Work task - From the material below, retype exactly the lines that begin at the line with "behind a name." and end after the line with "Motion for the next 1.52"; pictures stay out of the copy.

Input data -
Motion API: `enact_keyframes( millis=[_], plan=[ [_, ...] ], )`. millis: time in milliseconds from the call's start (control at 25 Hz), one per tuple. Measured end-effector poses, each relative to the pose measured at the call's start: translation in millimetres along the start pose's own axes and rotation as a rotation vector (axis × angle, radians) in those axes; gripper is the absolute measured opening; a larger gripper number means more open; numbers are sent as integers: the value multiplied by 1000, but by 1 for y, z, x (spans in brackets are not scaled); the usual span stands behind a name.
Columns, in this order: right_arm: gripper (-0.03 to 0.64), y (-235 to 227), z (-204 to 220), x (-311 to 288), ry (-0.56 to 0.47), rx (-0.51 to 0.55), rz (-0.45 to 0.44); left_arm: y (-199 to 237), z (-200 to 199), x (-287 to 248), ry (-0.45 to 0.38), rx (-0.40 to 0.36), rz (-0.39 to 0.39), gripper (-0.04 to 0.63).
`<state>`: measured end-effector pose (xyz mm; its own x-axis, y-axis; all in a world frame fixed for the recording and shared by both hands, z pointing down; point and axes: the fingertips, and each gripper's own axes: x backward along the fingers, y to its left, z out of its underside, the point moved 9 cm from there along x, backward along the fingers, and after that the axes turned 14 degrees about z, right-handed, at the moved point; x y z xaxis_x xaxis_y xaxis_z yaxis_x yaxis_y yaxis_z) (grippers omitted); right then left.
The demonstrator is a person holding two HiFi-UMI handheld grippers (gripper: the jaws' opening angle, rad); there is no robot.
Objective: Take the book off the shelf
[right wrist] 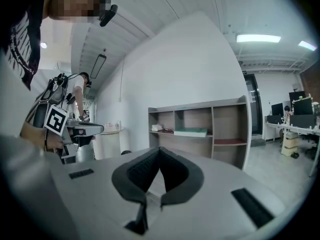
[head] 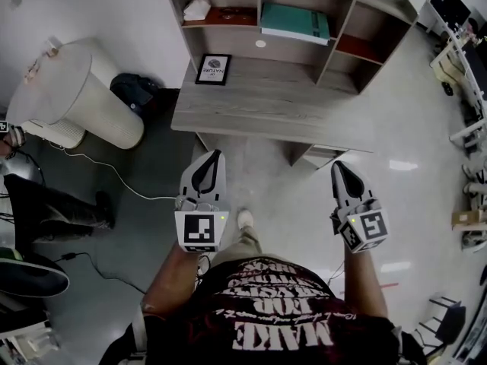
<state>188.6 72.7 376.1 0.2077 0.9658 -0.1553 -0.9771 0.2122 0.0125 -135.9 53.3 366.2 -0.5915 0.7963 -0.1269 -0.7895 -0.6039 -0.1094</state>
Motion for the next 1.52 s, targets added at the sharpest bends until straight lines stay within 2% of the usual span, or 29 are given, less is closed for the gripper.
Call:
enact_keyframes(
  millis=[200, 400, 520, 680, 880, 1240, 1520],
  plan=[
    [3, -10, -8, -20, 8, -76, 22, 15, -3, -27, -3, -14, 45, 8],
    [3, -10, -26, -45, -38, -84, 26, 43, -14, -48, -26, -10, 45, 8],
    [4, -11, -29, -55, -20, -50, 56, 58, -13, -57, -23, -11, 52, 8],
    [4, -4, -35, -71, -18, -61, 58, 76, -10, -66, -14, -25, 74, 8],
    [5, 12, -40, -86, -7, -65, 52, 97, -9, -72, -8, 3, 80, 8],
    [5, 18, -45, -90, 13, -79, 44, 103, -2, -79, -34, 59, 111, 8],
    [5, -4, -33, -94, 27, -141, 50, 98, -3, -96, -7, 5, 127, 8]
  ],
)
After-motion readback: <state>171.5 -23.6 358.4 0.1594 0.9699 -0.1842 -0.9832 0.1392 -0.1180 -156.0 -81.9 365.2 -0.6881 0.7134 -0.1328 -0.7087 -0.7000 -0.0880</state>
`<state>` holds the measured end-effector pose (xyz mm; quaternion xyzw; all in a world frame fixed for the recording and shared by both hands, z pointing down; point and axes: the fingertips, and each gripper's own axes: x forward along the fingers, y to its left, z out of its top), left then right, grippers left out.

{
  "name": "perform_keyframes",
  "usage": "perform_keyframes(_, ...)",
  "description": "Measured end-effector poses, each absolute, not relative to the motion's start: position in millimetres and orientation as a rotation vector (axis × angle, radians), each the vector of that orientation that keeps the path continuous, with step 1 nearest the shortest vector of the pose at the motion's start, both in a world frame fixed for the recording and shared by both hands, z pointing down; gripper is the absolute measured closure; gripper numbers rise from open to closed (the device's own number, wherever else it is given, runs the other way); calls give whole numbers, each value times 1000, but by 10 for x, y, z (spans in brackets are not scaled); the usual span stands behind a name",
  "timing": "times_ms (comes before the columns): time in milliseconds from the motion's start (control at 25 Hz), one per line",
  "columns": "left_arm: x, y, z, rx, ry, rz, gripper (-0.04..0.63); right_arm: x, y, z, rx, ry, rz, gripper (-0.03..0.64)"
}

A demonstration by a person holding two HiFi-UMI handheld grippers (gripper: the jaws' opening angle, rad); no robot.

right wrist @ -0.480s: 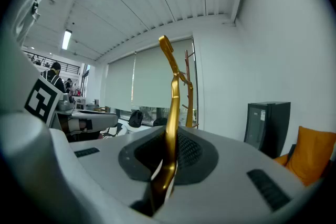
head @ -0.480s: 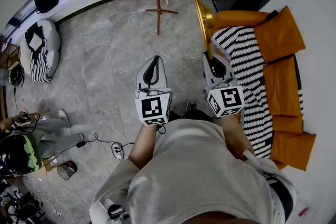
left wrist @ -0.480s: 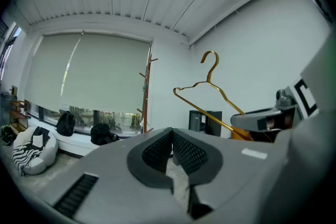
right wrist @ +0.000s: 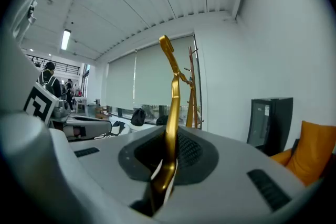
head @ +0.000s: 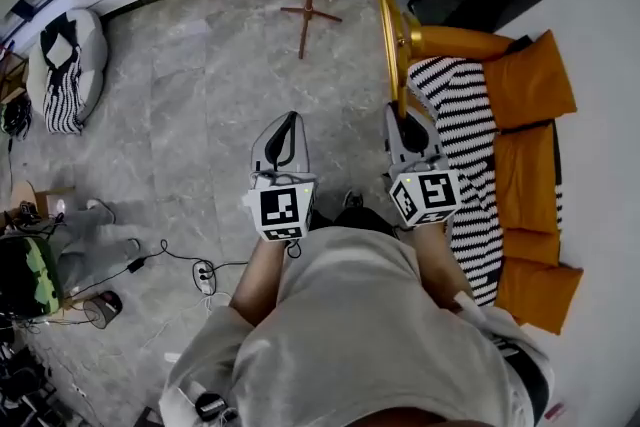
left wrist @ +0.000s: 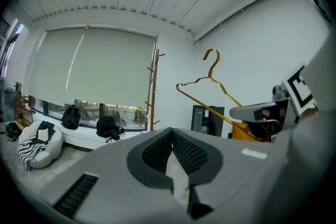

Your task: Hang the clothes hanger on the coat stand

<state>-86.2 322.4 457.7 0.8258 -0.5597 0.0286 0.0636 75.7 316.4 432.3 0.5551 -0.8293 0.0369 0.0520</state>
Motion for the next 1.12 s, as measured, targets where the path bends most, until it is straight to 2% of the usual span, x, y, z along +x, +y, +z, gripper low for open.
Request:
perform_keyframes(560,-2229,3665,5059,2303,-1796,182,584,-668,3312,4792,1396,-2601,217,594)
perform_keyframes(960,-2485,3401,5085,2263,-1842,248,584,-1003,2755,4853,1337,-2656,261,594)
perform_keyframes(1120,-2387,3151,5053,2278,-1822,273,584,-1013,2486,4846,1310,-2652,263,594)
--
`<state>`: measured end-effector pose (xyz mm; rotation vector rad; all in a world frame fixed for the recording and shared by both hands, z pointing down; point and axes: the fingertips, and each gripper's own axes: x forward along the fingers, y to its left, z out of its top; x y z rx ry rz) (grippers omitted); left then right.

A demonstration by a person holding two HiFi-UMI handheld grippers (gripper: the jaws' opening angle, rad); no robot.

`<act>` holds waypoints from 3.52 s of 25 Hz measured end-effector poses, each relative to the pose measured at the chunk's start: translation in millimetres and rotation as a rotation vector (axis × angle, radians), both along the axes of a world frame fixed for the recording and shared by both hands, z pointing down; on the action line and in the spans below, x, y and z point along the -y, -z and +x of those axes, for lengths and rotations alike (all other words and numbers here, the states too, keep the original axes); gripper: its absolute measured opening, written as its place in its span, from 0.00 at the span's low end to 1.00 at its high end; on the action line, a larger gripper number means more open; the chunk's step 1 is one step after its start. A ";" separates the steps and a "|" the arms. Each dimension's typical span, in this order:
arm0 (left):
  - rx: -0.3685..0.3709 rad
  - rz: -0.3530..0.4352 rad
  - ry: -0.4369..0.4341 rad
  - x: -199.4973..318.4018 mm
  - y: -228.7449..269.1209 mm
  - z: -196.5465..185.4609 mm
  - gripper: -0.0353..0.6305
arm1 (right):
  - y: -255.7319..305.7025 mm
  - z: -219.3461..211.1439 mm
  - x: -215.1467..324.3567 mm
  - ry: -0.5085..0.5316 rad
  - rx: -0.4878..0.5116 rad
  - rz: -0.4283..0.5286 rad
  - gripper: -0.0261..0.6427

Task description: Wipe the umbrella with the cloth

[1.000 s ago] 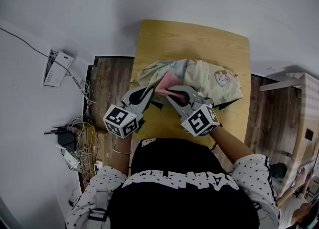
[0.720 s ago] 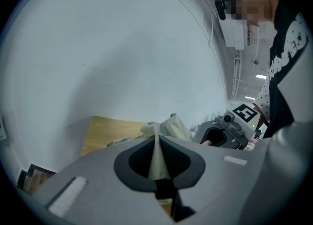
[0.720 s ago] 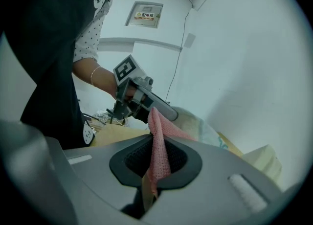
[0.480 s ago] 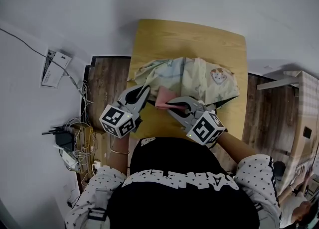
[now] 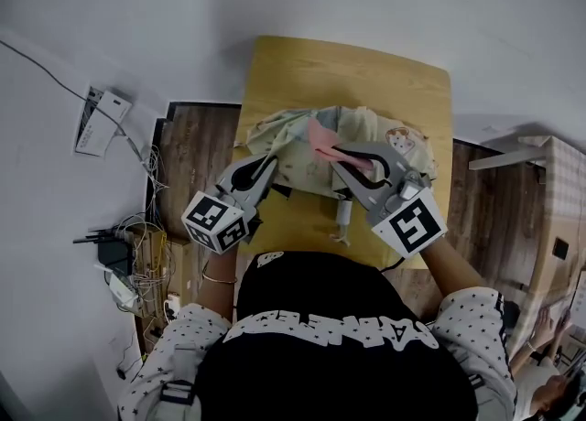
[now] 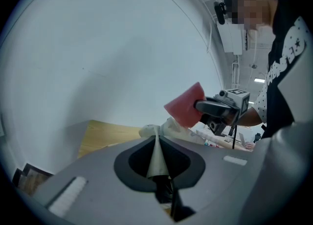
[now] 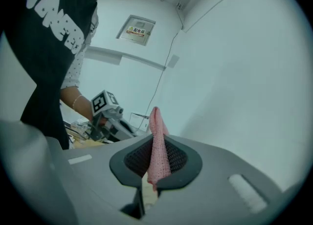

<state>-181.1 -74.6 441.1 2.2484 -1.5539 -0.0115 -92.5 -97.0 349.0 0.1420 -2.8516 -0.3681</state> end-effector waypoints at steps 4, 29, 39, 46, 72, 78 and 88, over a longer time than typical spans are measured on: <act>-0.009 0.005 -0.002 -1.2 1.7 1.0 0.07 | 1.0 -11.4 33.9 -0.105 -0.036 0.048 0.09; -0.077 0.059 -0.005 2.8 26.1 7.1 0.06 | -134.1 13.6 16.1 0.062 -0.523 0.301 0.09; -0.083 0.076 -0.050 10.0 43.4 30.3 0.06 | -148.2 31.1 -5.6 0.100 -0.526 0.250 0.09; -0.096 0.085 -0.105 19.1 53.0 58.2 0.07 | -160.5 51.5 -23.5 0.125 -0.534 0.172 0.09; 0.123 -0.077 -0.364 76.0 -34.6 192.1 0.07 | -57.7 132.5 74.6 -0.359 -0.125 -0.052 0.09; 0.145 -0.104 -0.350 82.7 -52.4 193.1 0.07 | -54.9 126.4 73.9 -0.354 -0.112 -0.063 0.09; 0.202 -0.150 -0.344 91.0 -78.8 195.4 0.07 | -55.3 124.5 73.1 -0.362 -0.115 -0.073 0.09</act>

Task answer -
Motion API: `enact_keyframes( millis=[_], plan=[ [_, ...] ], )`. millis: time in milliseconds from the call's start (control at 25 Hz), one per tuple. Measured end-effector poses, each relative to the pose measured at the call's start: translation in millimetres along the start pose's own axes and rotation as a rotation vector (axis × angle, radians) in those axes; gripper is the absolute measured opening; a larger gripper number means more open; numbers are sent as integers: the value multiplied by 1000, but by 1 for y, z, x (spans in brackets are not scaled); the usual span stands behind a name.
Columns, in this order: right_arm: gripper (-0.03 to 0.64), y (-235 to 227), z (-204 to 220), x (-311 to 288), ry (-0.56 to 0.47), rx (-0.51 to 0.55), rz (-0.45 to 0.44); left_arm: y (-199 to 237), z (-200 to 199), x (-287 to 248), ry (-0.45 to 0.38), rx (-0.40 to 0.36), rz (-0.39 to 0.39), gripper (-0.04 to 0.63).
`<state>`: measured end-effector pose (xyz mm; its own x-axis, y-axis; all in a world frame fixed for the recording and shared by both hands, z pointing down; point and axes: the fingertips, and each gripper's own axes: x backward along the fingers, y to its left, z out of its underside, the point moved 9 cm from there along x, backward along the fingers, and after that the axes turned 14 degrees about z, right-handed, at the moved point; x y z xaxis_x xaxis_y xaxis_z yaxis_x yaxis_y yaxis_z) (grippers omitted); right then left.
The demonstrator is a person holding two HiFi-UMI handheld grippers (gripper: the jaws' opening angle, rad); there is no robot.
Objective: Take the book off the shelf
[right wrist] 
[head] 
<state>188.6 72.7 376.1 0.2077 0.9658 -0.1553 -0.9771 0.2122 0.0125 -135.9 53.3 366.2 -0.5915 0.7963 -0.1269 -0.7895 -0.6039 -0.1094</state>
Motion for the next 1.52 s, targets added at the sharpest bends until straight lines stay within 2% of the usual span, or 29 are given, less is closed for the gripper.

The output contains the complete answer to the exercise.